**REQUIRED WORK**
From the records below, copy every line that contains the word "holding".

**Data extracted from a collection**
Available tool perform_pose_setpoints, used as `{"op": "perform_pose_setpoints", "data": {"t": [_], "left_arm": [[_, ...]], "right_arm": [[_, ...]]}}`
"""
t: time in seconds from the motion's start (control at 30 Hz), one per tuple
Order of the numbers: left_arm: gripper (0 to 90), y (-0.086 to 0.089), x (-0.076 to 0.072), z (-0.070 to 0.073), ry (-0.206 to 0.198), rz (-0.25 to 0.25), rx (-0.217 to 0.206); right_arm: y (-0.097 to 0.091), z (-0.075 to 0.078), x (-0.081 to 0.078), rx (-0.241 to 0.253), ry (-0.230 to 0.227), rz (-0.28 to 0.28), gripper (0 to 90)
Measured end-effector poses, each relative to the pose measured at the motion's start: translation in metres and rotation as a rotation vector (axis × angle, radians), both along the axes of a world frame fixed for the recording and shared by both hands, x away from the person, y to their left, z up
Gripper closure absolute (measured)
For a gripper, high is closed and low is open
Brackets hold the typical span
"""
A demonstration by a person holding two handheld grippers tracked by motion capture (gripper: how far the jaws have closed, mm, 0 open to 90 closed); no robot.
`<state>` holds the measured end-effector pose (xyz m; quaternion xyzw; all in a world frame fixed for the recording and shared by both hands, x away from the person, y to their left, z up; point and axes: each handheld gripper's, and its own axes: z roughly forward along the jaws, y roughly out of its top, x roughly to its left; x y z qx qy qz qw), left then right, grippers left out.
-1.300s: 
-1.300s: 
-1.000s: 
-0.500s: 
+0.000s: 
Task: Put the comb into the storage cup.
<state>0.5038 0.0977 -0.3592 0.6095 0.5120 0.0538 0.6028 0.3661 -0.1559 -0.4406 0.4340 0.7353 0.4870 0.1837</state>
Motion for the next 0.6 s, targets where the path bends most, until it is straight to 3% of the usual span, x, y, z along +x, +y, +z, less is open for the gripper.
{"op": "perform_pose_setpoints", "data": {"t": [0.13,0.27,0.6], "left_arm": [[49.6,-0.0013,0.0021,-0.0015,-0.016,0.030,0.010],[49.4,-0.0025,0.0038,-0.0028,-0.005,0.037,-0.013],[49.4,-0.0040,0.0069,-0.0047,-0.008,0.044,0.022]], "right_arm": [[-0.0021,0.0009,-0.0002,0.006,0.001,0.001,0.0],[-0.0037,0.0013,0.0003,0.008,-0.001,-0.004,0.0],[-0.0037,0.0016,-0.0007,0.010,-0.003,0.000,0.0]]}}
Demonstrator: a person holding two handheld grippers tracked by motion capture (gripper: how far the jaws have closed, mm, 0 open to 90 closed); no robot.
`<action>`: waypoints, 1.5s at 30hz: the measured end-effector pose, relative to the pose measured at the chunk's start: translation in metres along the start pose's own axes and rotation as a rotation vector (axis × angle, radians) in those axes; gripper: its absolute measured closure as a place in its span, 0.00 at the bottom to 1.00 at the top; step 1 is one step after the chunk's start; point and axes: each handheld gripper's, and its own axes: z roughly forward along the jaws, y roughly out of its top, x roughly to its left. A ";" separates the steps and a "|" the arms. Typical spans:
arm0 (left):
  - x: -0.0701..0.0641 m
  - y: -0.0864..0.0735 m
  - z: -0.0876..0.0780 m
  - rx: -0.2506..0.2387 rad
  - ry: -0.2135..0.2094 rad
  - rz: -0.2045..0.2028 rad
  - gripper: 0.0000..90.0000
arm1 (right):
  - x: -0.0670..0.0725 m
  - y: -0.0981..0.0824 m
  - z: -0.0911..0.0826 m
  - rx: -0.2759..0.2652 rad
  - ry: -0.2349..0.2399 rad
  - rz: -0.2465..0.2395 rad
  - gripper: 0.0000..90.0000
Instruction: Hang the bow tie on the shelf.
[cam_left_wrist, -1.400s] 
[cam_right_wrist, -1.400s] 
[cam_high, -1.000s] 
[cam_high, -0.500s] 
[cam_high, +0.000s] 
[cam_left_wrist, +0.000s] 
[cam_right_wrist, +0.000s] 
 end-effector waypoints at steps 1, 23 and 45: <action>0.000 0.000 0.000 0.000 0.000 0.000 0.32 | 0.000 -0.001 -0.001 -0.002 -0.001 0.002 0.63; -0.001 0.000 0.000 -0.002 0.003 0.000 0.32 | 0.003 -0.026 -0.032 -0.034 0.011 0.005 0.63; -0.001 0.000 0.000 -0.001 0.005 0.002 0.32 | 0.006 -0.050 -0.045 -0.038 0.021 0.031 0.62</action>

**WRITTEN RESPONSE**
A demonstration by a person holding two handheld grippers tracked by motion capture (gripper: how far the jaws have closed, mm, 0 open to 90 closed); no robot.
Demonstrator: a person holding two handheld grippers tracked by motion capture (gripper: how far the jaws have closed, mm, 0 open to 90 closed); no robot.

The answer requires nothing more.